- Your instructions:
Transcribe only the lines of the listing below from the one holding "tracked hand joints" through the one holding "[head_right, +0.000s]", inclusive, without any change.

- Source material:

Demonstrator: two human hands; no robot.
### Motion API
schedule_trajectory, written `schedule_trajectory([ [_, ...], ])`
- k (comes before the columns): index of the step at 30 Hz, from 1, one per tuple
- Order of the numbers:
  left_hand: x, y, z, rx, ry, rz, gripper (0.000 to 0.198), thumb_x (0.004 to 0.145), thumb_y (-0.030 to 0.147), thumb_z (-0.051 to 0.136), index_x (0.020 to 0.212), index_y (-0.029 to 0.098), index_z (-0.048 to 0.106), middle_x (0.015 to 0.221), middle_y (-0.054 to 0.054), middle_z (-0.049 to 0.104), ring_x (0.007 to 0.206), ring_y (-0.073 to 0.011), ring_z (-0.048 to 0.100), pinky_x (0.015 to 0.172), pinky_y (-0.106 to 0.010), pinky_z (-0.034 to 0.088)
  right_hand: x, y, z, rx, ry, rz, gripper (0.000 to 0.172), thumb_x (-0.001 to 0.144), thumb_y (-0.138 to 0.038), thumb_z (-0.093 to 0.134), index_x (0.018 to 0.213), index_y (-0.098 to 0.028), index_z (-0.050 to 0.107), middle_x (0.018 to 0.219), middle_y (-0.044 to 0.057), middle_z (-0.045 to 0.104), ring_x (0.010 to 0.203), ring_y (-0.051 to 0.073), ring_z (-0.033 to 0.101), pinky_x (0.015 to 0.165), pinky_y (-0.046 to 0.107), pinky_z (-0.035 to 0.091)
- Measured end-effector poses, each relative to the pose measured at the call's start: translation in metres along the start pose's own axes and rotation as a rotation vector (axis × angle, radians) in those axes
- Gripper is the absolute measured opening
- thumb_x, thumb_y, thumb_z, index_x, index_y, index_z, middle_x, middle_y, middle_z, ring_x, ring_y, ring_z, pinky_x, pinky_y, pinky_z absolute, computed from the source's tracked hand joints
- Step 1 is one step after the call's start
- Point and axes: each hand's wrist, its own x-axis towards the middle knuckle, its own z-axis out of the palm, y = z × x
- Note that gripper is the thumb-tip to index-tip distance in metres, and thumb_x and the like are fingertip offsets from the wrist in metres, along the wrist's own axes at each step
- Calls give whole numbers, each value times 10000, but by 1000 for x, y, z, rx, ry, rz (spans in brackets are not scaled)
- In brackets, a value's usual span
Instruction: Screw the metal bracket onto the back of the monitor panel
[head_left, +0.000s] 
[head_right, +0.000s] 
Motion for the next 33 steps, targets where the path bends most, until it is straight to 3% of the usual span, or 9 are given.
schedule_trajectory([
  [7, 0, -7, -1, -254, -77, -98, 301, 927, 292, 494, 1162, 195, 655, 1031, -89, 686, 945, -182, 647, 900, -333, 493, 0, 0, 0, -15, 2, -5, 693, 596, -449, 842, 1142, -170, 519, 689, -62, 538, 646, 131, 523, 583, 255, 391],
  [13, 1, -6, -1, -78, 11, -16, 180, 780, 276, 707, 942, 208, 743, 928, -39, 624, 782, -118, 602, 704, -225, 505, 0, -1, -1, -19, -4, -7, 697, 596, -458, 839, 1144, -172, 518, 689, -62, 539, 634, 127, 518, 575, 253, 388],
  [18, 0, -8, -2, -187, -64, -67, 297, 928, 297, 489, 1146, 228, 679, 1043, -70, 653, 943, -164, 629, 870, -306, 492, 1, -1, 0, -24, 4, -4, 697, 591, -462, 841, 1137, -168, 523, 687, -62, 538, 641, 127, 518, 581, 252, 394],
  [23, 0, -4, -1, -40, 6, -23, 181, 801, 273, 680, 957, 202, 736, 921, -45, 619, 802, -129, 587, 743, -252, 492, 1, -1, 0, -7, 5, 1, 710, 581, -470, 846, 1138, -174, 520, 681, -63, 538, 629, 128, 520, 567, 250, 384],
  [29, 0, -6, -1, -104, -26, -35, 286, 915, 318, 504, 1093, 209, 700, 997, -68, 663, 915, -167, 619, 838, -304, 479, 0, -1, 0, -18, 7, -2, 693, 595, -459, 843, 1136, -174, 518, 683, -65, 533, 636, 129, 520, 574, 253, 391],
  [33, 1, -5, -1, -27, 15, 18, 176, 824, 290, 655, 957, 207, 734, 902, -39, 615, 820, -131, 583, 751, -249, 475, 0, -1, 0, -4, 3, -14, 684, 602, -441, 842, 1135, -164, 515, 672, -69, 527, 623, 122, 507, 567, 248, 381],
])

- Task answer:
- thumb_x, thumb_y, thumb_z, index_x, index_y, index_z, middle_x, middle_y, middle_z, ring_x, ring_y, ring_z, pinky_x, pinky_y, pinky_z absolute, computed from the source's tracked hand joints
- Step 1 is one step after the call's start
- Point and axes: each hand's wrist, its own x-axis towards the middle knuckle, its own z-axis out of the palm, y = z × x
- Note that gripper is the thumb-tip to index-tip distance in metres, and thumb_x and the like are fingertip offsets from the wrist in metres, along the wrist's own axes at each step
- Calls give whole numbers, each value times 10000, but by 1000 for x, y, z, rx, ry, rz (spans in brackets are not scaled)
- In brackets, a value's usual span
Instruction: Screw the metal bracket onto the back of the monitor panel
[head_left, +0.000s] 
[head_right, +0.000s] 

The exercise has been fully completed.